## [Work item]
For this exercise, copy each line of the records that contains the word "target".

Data for this task Block Start

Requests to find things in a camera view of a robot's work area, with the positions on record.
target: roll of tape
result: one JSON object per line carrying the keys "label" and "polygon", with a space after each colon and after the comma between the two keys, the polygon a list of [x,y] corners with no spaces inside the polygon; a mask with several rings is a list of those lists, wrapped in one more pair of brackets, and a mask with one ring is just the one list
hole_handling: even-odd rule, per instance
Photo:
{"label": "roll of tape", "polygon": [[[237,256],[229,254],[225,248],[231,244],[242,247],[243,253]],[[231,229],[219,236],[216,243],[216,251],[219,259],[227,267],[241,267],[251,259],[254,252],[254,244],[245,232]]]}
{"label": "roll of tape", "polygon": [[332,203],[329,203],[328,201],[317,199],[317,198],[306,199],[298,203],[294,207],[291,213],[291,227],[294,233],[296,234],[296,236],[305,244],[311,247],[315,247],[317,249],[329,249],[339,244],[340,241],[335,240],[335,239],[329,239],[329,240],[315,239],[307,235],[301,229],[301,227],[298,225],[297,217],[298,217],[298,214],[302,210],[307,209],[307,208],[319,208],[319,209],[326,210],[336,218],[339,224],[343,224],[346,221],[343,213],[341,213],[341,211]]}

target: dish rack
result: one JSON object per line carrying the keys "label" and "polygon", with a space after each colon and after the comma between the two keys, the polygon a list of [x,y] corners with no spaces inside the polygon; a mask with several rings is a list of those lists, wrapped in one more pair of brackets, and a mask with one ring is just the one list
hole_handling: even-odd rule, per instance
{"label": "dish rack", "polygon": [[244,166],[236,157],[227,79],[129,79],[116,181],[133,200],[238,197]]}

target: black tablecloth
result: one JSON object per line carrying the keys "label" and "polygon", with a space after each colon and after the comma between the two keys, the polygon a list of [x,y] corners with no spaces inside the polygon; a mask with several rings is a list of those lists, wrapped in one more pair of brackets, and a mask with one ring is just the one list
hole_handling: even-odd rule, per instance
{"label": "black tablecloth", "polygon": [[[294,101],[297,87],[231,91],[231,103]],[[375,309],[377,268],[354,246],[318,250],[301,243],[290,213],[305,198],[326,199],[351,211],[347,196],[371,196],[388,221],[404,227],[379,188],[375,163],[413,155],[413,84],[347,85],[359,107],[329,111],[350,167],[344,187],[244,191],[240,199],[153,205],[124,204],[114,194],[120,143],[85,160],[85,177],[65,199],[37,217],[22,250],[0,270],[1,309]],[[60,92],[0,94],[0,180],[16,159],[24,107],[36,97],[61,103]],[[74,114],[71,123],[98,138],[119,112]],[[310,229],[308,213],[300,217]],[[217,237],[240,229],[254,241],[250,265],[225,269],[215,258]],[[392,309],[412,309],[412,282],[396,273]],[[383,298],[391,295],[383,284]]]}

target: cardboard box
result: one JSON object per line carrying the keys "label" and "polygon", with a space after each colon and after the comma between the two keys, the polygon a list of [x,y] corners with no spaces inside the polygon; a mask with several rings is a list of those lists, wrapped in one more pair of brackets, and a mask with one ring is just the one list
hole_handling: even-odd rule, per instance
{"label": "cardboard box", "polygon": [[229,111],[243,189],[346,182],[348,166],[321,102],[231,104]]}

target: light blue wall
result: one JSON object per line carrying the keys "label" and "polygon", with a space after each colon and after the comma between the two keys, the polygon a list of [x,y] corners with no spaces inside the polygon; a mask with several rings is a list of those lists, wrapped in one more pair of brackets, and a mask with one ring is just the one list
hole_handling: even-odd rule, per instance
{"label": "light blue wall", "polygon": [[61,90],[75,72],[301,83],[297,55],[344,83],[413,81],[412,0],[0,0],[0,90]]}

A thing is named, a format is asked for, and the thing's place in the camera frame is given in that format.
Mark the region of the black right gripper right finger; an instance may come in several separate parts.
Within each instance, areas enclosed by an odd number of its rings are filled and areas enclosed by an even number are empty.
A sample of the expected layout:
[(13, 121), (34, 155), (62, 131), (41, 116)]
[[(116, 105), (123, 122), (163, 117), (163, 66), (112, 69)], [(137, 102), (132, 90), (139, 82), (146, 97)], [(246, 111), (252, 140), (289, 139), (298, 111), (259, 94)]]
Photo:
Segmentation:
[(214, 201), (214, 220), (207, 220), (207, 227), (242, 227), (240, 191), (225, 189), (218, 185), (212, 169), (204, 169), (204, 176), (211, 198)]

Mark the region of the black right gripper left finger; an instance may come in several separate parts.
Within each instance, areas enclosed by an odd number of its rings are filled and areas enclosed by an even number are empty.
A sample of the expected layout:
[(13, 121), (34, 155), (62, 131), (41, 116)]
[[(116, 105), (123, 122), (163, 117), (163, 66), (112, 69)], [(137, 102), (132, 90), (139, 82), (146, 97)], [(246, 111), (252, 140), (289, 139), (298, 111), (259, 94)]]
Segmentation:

Data for this task Block End

## [Output for this exercise]
target: roll of tape
target: dish rack
target: black tablecloth
target: cardboard box
target: light blue wall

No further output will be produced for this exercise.